• **What is required**
Print nothing but the lines below starting at the line that holds "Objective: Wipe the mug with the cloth" and ending at the line that holds "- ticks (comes", including both, each exactly as written.

• **Study material**
####################

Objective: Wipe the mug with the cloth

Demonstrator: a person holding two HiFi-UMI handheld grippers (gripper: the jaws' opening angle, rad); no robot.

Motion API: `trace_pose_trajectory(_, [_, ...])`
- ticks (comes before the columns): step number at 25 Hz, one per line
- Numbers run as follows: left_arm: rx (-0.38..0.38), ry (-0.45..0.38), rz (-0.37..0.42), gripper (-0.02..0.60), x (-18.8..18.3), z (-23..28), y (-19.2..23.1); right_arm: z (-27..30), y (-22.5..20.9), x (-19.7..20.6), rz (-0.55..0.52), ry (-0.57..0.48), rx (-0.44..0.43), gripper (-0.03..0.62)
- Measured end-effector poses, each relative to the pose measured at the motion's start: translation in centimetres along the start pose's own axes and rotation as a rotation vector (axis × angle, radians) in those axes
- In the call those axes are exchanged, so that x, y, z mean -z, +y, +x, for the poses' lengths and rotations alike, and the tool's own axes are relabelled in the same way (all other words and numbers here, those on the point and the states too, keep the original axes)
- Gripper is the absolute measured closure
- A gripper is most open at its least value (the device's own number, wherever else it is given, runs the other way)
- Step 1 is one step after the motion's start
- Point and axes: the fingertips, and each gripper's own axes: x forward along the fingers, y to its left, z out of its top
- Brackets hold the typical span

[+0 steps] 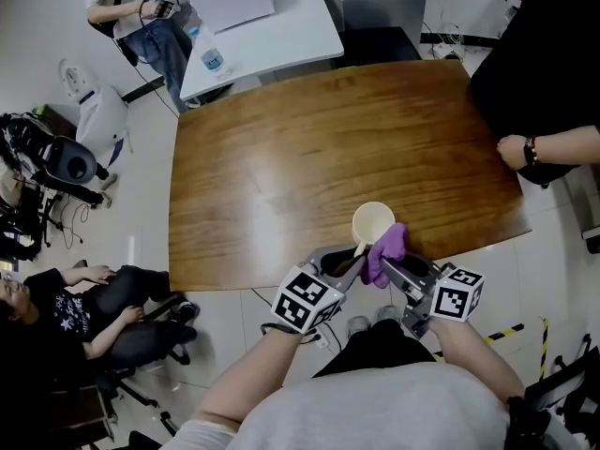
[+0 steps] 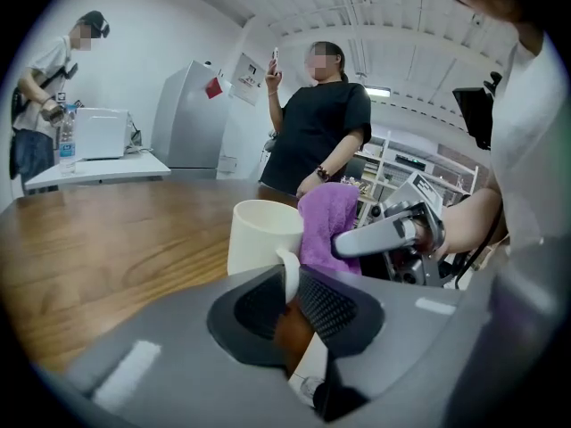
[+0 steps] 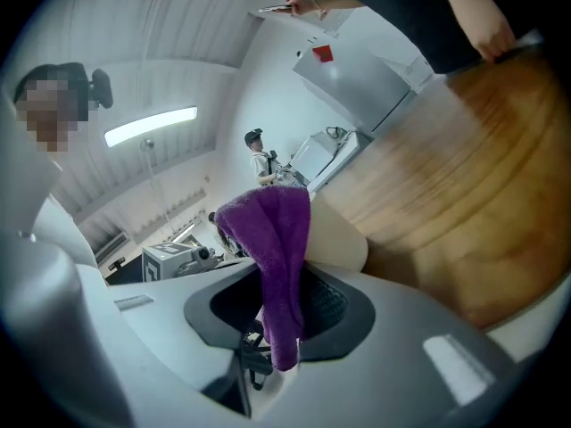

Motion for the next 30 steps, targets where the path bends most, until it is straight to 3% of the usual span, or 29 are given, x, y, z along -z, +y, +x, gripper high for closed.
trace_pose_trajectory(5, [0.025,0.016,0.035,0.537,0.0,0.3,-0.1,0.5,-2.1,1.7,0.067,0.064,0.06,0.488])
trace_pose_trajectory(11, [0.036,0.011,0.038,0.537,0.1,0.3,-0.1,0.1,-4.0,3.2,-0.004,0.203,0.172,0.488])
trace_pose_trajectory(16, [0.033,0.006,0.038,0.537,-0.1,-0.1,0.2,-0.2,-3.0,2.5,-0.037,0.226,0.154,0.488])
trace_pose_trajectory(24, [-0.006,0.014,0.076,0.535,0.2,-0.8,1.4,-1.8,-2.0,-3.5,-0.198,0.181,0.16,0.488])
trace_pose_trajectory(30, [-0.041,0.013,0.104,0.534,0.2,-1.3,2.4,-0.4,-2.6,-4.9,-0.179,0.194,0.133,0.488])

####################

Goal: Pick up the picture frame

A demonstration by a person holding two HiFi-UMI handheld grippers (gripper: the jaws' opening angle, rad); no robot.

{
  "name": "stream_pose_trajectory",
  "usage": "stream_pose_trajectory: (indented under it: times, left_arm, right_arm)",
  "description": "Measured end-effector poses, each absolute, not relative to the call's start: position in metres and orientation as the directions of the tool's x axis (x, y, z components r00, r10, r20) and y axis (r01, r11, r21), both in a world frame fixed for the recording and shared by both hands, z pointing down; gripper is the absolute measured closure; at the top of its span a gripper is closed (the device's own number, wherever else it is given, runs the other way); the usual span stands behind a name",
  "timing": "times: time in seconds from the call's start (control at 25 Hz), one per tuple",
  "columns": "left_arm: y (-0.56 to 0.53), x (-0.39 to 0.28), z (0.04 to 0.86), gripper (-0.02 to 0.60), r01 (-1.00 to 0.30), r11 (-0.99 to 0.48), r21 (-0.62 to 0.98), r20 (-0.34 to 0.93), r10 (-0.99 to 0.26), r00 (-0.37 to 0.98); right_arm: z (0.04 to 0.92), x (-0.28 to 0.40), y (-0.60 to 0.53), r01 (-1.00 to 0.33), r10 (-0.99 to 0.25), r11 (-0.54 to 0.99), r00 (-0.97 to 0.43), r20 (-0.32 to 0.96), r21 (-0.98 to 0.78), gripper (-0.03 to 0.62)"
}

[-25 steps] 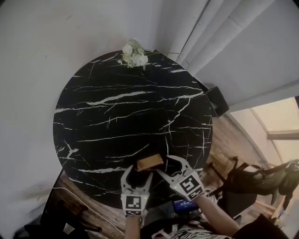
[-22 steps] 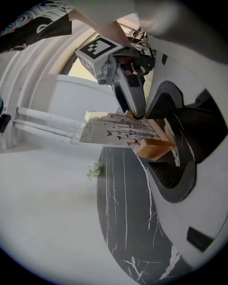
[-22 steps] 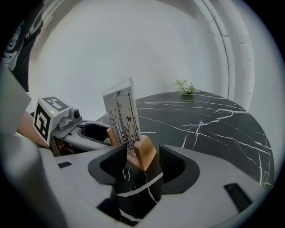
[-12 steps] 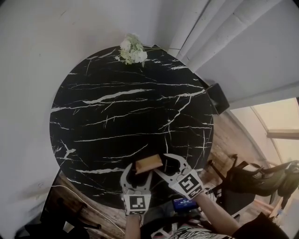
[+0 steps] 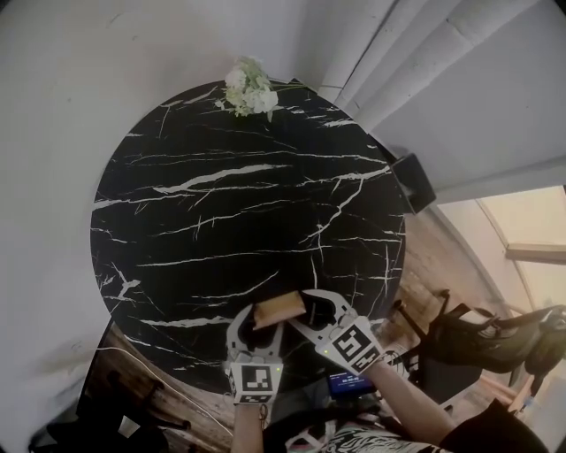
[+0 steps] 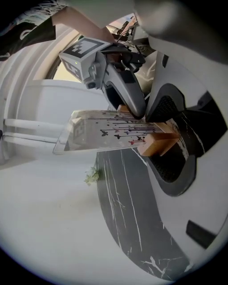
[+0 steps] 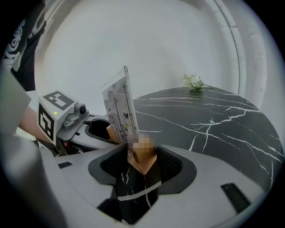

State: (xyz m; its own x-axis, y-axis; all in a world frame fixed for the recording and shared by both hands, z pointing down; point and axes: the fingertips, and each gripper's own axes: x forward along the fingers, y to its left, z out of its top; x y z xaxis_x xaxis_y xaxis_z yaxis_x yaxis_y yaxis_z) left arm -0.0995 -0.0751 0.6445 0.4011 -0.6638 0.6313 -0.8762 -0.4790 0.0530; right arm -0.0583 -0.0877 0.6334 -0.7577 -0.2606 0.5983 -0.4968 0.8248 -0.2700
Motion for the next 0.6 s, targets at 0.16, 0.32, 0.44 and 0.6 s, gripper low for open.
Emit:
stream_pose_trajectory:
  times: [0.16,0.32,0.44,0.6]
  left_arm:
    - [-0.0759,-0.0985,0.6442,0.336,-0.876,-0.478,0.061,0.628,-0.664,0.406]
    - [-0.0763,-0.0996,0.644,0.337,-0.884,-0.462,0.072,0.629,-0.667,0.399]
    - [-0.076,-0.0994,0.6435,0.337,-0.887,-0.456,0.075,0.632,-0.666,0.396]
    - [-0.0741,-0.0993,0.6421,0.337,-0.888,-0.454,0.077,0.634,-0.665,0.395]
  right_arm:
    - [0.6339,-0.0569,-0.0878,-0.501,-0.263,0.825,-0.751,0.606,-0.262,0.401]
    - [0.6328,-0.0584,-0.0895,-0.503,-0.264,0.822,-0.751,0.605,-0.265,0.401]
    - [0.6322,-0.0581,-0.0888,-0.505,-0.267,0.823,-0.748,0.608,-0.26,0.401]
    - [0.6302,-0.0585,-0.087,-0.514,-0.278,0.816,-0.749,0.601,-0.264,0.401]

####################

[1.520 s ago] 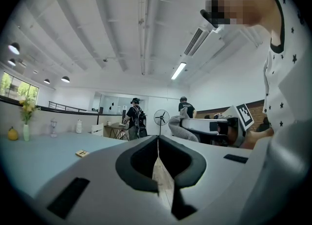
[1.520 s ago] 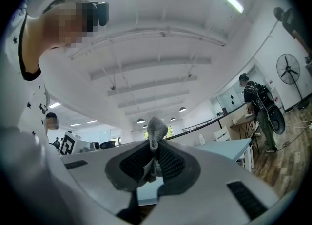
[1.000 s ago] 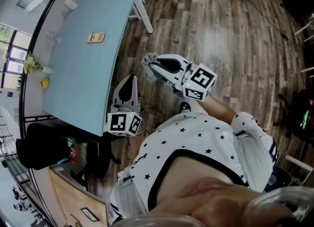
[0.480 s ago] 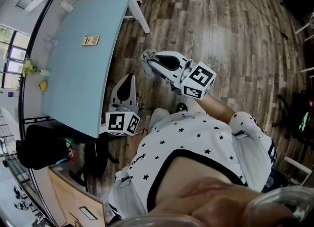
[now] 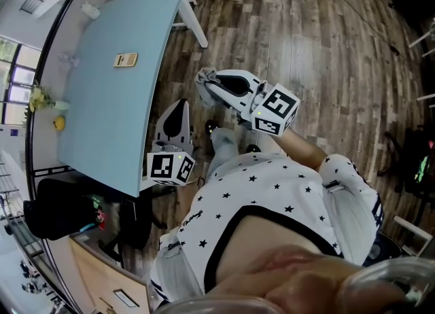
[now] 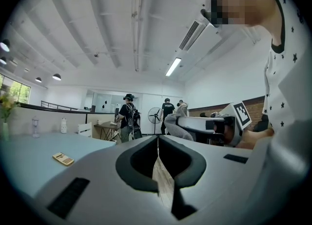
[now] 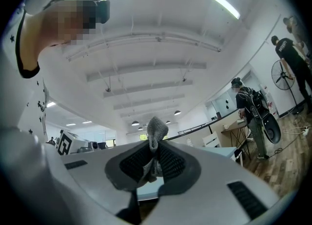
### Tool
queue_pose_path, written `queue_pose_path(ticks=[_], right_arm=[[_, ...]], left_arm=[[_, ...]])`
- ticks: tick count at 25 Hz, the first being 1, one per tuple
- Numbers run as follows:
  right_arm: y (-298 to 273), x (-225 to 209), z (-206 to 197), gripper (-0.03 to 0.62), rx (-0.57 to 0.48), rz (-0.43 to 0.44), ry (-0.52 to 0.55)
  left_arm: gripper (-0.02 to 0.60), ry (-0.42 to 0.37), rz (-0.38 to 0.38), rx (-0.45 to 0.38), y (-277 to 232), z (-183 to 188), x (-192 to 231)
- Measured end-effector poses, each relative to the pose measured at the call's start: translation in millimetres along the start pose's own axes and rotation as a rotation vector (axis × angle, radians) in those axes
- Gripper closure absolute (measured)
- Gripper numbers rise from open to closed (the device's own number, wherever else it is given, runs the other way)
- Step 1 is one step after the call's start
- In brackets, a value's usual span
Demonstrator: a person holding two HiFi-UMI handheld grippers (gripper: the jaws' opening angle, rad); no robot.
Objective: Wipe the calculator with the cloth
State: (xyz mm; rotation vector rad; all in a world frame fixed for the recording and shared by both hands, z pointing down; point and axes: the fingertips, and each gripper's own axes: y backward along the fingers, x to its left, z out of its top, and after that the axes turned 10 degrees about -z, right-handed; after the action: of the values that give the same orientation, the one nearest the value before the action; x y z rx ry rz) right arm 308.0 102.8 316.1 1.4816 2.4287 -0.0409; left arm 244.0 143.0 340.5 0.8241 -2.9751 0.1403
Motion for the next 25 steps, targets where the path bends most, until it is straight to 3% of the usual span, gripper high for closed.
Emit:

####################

• **Exercise answer**
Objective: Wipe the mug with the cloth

Demonstrator: a person holding two HiFi-UMI handheld grippers (gripper: the jaws' opening angle, rad); no robot.

Motion API: `trace_pose_trajectory(_, [_, ...])`
- ticks (comes before the columns): step number at 25 Hz, one per line

That completes the response to the exercise.